Quelle doit être selon vous, demain, la place de Paris au sein de la Métropole ?
Depuis près de 20 ans, la participation de la Ville à la construction de la Métropole repose sur un triptyque : coopérations bilatérales, coopérations multi-acteurs et construction d’une institution métropolitaine spécifique à la zone dense qu’est l’agglomération parisienne. Ces trois pans complémentaires forment le socle d’une gouvernance partagée, de l’espace de discussion et de délibération indispensable au développement du projet métropolitain. Aujourd’hui comme demain, l’enjeu pour la Ville de Paris est de poursuivre et renforcer son action métropolitaine volontariste, en assumant son rôle de ville-centre ouverte sur le territoire métropolitain dans une optique de rééquilibrage.

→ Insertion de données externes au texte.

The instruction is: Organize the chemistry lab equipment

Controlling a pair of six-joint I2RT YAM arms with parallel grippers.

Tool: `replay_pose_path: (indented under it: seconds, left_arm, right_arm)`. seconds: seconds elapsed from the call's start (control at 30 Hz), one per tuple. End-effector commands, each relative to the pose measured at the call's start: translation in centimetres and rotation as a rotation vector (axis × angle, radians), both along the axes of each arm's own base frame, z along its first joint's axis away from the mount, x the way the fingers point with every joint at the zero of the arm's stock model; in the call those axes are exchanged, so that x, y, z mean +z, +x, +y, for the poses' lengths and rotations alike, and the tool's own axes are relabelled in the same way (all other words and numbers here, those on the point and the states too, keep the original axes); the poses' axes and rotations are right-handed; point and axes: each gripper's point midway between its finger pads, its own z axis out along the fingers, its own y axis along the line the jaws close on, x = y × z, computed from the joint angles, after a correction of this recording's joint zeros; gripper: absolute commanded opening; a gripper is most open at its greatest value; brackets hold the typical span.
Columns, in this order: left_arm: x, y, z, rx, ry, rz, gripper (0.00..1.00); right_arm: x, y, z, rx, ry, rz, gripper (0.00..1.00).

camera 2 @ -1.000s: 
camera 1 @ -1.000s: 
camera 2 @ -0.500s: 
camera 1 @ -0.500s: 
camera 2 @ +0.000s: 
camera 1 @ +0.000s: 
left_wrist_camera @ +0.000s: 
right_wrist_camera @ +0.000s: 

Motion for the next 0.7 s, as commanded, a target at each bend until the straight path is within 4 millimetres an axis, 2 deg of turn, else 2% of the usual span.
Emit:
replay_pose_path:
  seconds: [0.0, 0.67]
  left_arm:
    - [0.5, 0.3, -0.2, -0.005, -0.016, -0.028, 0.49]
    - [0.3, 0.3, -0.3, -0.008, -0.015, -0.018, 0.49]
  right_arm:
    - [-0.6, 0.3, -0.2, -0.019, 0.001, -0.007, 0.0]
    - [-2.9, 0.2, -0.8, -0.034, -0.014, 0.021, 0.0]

Afin d’améliorer et de recréer les liens entre nos territoires, nous engageons des politiques de coopération avec de très nombreuses collectivités métropolitaines. En avril dernier, nous avons ainsi adopté cinq nouvelles conventions de coopération avec Saint-Ouen, Saint-Denis, Plaine Commune et le département de Seine-Saint-Denis. L’une d’elles porte spécifiquement sur la transformation du linéaire des portes entre Paris et Plaine Commune. Notre but commun est de faire de ces lieux de nouvelles destinations métropolitaines, où la frontière du périphérique s’efface peu à peu pour devenir un lien entre nos territoires. Nous travaillons aussi au devenir du périphérique dans sa globalité, avec l’ensemble des collectivités métropolitaines, dans le cadre des Ateliers du Périphérique dont le Livre Blanc paraîtra à l’automne 2021, donnant ainsi des perspectives de transformation opérationnelle pour les années à venir. Un travail partenarial de transformation est d’ailleurs déjà largement engagé sur la porte de la Chapelle, notamment dans la perspective des Jeux olympiques et paralympiques de 2024.
Au lendemain de la crise sanitaire qui a frappé notre pays et plus encore les grandes métropoles, le Grand Paris s’impose de plus en plus comme la juste échelle pour améliorer la vie quotidienne de ses habitants, que cela soit en termes d’apaisement des mobilités, de renaturation et de préservation de la biodiversité, de qualité de l’air ou de droit au logement pour toutes et tous. La création de la Zone à faibles émissions métropolitaine témoigne de ce changement d’échelle indispensable et d’une mobilisation collective inédite pour la lutte contre les pollutions. Paris est une ville qui se doit d’être accessible, ouverte et accueillante pour l’ensemble des habitantes et des habitants de la Métropole du Grand Paris. Nous avons une responsabilité métropolitaine indéniable que nous assumons par un rôle extrêmement proactif dans la construction du Grand Paris.